▸ Exercise
For the listing below, give the count of lines containing "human", and no other text.

▸ Material provided

-- Opening Marker --

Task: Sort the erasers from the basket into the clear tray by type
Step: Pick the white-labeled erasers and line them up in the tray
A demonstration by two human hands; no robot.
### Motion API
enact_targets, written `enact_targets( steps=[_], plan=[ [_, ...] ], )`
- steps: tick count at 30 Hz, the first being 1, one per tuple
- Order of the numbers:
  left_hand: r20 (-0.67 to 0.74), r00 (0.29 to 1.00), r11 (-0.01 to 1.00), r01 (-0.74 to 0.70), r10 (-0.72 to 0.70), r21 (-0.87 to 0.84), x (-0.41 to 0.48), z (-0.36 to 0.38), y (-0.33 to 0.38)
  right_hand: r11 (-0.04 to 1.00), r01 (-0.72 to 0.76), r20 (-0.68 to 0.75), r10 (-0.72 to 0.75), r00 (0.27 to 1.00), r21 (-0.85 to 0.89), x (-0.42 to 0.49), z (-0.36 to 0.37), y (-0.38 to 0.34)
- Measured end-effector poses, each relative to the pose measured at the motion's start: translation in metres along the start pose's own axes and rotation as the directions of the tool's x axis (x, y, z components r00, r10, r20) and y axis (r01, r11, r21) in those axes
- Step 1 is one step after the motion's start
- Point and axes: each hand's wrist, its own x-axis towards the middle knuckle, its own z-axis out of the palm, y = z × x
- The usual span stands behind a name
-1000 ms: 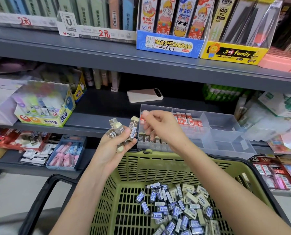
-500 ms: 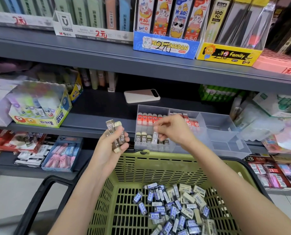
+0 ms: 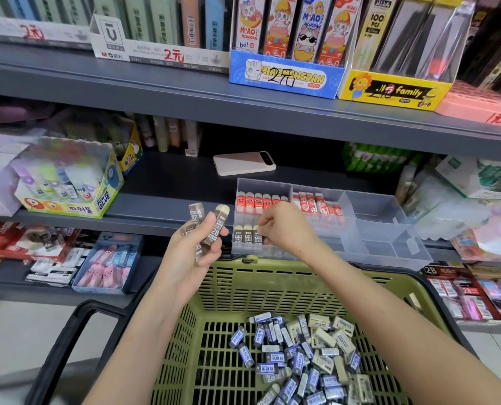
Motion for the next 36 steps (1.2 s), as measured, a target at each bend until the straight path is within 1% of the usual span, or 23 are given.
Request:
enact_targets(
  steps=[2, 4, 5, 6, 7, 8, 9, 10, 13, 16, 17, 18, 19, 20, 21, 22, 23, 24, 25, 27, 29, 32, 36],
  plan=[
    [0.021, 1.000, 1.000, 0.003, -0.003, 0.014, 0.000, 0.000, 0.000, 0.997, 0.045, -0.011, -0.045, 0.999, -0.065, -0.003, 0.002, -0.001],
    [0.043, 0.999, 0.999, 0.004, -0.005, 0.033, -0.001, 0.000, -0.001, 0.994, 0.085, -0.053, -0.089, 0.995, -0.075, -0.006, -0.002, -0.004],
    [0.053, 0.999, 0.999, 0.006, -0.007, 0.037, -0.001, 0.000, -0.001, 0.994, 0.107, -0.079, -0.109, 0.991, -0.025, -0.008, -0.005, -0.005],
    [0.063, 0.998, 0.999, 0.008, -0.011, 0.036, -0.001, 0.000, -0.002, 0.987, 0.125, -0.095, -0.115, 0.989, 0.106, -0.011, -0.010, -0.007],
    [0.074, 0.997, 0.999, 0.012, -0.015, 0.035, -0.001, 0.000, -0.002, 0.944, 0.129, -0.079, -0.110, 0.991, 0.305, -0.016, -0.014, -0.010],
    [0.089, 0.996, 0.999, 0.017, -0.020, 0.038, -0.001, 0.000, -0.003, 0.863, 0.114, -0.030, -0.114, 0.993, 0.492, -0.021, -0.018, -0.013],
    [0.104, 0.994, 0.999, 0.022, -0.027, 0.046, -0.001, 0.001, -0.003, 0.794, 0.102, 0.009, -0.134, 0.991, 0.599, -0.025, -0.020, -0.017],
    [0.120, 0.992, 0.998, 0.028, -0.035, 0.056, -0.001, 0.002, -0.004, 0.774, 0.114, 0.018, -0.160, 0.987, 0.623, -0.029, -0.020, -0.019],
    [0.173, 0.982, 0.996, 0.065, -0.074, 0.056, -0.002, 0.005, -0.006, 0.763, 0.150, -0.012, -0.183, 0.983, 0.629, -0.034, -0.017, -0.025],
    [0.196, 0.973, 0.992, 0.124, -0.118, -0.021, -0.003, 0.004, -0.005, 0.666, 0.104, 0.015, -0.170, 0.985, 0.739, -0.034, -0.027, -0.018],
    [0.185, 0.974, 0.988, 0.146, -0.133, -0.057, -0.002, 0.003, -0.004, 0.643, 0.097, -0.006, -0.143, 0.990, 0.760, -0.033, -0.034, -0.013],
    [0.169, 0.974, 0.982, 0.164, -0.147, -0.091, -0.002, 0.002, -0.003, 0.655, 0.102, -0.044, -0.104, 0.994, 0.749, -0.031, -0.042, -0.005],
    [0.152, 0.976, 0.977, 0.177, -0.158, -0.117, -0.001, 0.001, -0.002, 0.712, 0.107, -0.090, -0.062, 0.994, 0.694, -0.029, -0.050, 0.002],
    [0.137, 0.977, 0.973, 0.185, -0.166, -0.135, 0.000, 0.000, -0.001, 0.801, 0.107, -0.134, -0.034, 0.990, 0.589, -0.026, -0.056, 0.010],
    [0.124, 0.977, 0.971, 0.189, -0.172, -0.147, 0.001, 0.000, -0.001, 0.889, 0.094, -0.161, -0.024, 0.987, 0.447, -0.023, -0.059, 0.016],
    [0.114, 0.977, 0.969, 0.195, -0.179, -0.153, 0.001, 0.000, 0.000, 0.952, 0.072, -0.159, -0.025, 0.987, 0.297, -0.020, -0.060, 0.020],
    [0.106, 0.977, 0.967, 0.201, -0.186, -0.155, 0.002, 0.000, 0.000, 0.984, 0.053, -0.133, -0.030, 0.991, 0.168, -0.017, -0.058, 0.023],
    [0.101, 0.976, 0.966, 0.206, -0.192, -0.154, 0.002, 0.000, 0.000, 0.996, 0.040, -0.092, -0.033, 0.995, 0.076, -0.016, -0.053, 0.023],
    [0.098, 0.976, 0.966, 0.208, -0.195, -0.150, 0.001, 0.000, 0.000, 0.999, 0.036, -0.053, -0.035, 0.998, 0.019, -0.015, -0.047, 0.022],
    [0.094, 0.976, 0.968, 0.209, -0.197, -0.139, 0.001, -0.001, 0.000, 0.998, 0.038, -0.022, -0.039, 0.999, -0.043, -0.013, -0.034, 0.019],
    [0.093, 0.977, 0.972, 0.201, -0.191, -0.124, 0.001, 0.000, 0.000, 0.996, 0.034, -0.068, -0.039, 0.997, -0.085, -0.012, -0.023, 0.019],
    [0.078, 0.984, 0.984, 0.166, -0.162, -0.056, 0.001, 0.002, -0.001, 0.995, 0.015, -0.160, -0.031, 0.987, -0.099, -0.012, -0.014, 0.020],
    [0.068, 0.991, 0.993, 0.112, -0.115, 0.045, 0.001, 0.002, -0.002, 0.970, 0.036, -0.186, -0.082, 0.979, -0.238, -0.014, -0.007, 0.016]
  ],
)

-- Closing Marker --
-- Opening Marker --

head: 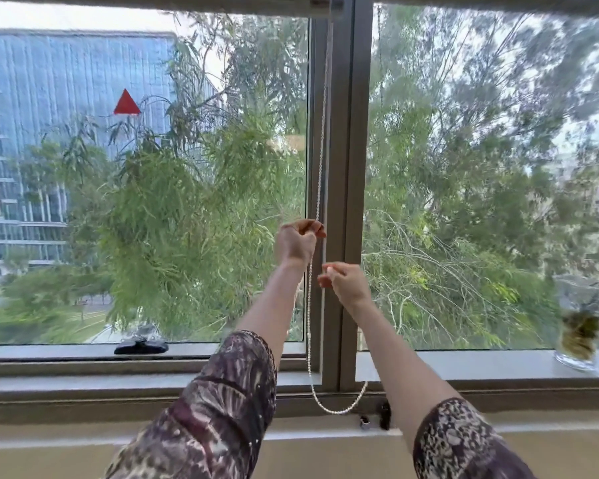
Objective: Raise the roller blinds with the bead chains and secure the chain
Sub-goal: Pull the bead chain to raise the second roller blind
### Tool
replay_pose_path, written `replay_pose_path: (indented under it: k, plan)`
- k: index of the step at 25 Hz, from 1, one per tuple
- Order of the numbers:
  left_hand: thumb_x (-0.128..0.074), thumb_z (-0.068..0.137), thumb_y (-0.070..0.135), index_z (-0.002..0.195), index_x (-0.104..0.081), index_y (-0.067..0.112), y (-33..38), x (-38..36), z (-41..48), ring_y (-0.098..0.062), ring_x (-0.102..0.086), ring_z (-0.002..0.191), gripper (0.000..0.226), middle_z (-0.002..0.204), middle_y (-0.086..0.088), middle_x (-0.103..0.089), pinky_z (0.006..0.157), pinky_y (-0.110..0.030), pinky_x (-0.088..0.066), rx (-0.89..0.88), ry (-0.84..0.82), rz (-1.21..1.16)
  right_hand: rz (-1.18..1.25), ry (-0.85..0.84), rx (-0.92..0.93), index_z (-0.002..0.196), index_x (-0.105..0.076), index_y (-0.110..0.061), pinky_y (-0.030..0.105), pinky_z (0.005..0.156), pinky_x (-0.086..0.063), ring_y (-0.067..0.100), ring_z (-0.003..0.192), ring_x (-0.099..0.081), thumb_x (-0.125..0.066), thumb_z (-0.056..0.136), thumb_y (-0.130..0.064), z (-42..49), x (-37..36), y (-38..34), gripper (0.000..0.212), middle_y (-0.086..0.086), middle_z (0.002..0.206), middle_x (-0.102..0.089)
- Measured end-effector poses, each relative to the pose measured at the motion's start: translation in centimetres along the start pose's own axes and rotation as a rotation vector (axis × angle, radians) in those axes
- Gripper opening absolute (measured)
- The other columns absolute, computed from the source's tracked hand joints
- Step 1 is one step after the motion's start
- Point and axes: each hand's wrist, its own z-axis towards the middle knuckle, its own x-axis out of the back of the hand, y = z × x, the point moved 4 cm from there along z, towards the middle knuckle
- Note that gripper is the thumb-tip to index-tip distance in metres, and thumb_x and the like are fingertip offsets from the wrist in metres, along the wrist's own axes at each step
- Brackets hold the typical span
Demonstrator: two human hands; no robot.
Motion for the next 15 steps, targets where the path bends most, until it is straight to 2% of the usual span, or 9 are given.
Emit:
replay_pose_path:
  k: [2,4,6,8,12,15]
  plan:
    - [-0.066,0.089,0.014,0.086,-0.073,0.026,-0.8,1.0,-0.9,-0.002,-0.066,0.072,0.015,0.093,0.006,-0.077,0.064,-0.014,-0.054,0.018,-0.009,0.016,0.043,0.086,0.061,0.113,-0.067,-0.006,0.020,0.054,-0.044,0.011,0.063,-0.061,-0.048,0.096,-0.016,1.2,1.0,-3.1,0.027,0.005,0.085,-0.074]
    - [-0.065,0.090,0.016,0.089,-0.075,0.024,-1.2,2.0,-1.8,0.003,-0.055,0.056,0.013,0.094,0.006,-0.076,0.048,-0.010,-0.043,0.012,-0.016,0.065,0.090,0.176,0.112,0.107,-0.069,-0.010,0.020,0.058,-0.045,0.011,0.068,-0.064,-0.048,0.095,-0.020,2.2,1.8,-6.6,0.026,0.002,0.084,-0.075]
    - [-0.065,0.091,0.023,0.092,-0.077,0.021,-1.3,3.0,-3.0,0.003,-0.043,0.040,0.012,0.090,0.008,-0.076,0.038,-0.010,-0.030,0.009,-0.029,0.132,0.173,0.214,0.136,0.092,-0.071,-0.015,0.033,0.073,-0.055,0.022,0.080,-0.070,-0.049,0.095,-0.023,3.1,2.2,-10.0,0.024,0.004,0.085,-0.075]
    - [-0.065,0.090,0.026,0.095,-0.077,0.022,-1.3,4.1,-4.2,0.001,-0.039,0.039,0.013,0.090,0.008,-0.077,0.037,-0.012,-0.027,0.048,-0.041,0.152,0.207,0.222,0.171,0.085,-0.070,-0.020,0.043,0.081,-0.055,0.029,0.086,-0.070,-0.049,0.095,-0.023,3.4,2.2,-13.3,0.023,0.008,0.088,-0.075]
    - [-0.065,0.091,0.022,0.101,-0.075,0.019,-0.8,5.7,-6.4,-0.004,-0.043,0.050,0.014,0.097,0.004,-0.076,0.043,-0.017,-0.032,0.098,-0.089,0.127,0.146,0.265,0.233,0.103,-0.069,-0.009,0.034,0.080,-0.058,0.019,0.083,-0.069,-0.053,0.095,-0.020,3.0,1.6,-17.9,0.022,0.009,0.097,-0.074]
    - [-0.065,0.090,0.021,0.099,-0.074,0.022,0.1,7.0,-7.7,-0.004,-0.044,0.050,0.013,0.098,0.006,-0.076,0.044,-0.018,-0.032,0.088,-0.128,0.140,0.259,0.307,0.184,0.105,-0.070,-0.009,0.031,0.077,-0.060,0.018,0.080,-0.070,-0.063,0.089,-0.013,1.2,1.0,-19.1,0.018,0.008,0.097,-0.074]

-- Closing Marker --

▸ Written reply
2